*Exercise aim:*
Look below for lines that hold the string "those" and copy each one.

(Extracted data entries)
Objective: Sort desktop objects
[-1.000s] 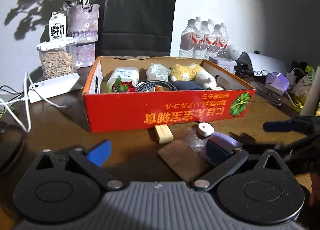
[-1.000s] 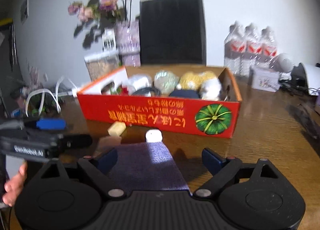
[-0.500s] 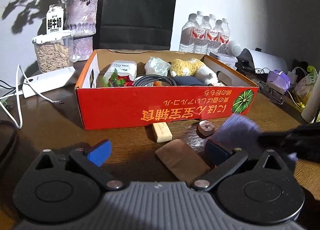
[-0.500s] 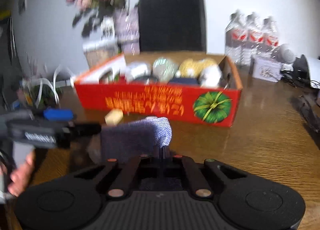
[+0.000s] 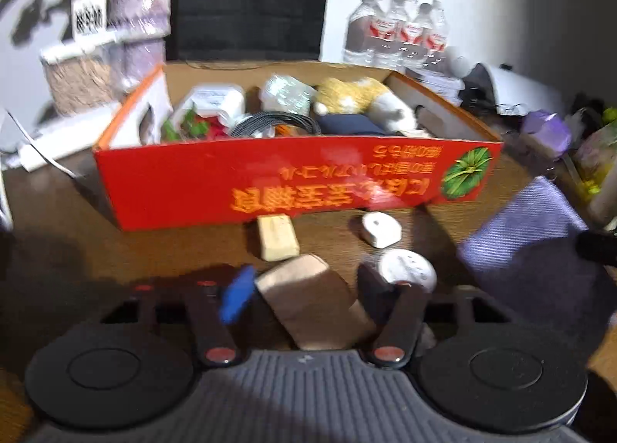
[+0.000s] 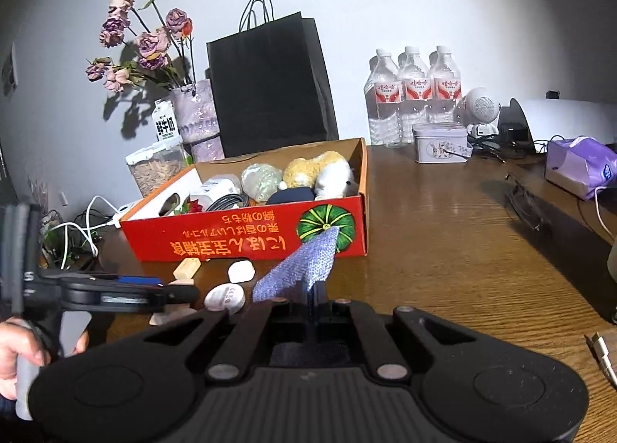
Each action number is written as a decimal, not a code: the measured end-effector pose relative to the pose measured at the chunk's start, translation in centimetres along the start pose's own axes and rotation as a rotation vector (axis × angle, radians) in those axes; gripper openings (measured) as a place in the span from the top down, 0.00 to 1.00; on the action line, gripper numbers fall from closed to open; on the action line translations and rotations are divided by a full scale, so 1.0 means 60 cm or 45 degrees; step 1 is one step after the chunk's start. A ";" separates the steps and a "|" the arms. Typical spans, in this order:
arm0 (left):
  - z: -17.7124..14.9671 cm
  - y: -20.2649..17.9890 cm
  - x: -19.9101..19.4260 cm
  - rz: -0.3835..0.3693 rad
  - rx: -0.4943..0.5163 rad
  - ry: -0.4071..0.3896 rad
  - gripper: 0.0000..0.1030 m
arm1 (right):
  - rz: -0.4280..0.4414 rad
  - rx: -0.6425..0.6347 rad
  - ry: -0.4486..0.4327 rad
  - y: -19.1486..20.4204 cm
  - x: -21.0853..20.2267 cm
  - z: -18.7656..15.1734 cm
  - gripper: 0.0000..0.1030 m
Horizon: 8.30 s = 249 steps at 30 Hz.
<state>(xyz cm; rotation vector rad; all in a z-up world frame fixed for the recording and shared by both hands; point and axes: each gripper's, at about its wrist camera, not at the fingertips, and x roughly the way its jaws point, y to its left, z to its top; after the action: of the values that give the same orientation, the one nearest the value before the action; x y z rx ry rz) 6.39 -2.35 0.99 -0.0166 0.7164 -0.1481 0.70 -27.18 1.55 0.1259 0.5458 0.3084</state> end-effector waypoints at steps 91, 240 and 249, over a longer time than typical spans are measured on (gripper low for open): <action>-0.064 -0.022 -0.105 -0.237 0.063 -0.205 0.08 | -0.001 -0.299 0.051 0.098 0.033 -0.026 0.25; -0.070 0.008 -0.154 0.050 -0.057 -0.185 0.00 | -0.024 -0.173 0.116 0.090 0.042 -0.029 0.21; -0.119 0.000 -0.152 0.082 -0.047 -0.116 0.00 | 0.001 -0.275 0.076 0.113 0.000 -0.089 0.12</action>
<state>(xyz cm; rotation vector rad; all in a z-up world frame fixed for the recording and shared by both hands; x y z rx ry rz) -5.05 -0.83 1.57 -0.0351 0.6281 -0.0723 -3.81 -20.54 -1.63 -0.0925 0.5679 0.3708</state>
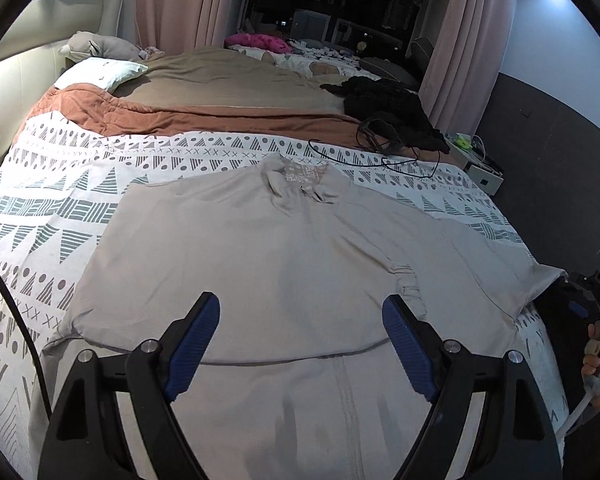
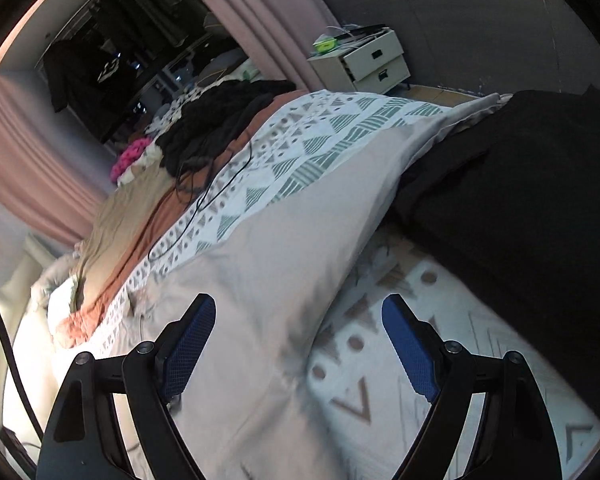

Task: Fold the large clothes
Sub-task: 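Move the right tool toward the cuff of the other jacket sleeve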

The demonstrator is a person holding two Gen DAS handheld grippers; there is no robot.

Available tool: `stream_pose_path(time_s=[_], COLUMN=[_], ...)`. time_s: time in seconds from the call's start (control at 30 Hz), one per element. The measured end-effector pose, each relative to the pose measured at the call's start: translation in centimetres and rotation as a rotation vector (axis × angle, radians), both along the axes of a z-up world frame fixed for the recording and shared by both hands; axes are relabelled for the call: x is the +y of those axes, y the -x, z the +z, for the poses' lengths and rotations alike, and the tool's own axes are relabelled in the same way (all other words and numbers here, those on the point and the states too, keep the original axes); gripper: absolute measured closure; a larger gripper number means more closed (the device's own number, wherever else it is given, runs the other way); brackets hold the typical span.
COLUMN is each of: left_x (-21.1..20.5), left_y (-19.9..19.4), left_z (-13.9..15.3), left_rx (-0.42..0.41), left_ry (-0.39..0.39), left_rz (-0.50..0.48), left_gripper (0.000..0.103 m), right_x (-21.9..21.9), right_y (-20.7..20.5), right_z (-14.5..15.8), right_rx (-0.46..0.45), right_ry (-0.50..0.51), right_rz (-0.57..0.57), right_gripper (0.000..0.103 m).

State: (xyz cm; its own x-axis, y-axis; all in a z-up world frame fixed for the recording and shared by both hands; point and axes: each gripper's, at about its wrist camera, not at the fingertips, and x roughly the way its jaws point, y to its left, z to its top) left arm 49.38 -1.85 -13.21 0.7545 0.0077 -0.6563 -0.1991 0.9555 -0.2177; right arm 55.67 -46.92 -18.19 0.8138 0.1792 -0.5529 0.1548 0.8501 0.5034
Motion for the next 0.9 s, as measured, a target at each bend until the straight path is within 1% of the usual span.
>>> stream_pose_path(time_s=[0.1, 0.2, 0.37, 0.57, 0.6, 0.63, 0.7, 0.77, 0.83, 0.9], left_x=[-0.1, 0.0, 0.0, 1.0, 1.0, 1.1, 1.0, 0.6, 0.5, 0.6], left_y=[-0.8, -1.4, -1.9, -2.5, -2.7, -3.0, -3.1, -3.2, -3.3, -3.3], left_z=[-1.1, -2.3, -4.7, -7.7, -8.1, -8.3, -8.3, -8.3, -8.6, -8.8], left_rx=[0.027, 0.056, 0.112, 0.144, 0.159, 0.176, 0.164, 0.170, 0.177, 0.186], left_ry=[0.009, 0.003, -0.029, 0.028, 0.039, 0.055, 0.068, 0.032, 0.028, 0.041], left_rz=[0.004, 0.011, 0.015, 0.036, 0.041, 0.043, 0.025, 0.027, 0.019, 0.016], left_gripper=[0.018, 0.018, 0.018, 0.018, 0.018, 0.018, 0.018, 0.018, 0.018, 0.018], right_x=[-0.8, -1.2, -1.6, -2.6, -2.6, -2.6, -2.5, -2.6, -2.5, -2.0], right_y=[-1.1, -2.5, -4.9, -8.0, -8.4, -8.8, -9.4, -10.0, -10.5, -10.3], right_z=[-1.3, -2.4, -3.3, -4.2, -4.1, -4.1, -4.0, -4.1, -4.4, -4.1], right_rx=[0.001, 0.009, -0.007, 0.017, 0.019, 0.019, 0.018, 0.021, 0.032, 0.026], right_ry=[-0.035, -0.040, -0.014, 0.010, 0.017, 0.027, 0.044, 0.051, 0.068, 0.096], right_rz=[0.006, 0.013, 0.036, 0.055, 0.057, 0.060, 0.046, 0.035, 0.014, -0.013], right_gripper=[0.019, 0.018, 0.019, 0.019, 0.019, 0.019, 0.019, 0.019, 0.019, 0.028])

*Solution for this task:*
Each action number is written as a decimal, not a code: the measured end-effector pose relative to the pose measured at the chunk's start, translation in centimetres along the start pose's own axes and rotation as a rotation vector (axis × angle, radians) in those axes; gripper openings (measured) as a place in the span from the top down, 0.00 to 1.00; on the action line, gripper numbers fall from closed to open; on the action line translations and rotations are divided by a full scale, so 1.0 means 60 cm or 45 degrees; step 1 is one step after the chunk's start. A ";" separates the steps and a "|" the arms. Typical spans, in this order:
Available tool: `stream_pose_path(time_s=[_], COLUMN=[_], ...)`. time_s: time in seconds from the call's start (control at 30 Hz), one per element. The measured end-effector pose, each relative to the pose measured at the call's start: translation in centimetres and rotation as a rotation vector (axis × angle, radians), both along the axes of a z-up world frame fixed for the recording and shared by both hands; axes are relabelled for the call: x is the +y of those axes, y the -x, z the +z, for the poses' lengths and rotations alike, and the tool's own axes are relabelled in the same way (all other words and numbers here, those on the point and the states too, keep the original axes); gripper: absolute measured closure; a larger gripper number means more closed (the device's own number, wherever else it is given, runs the other way); brackets hold the typical span.

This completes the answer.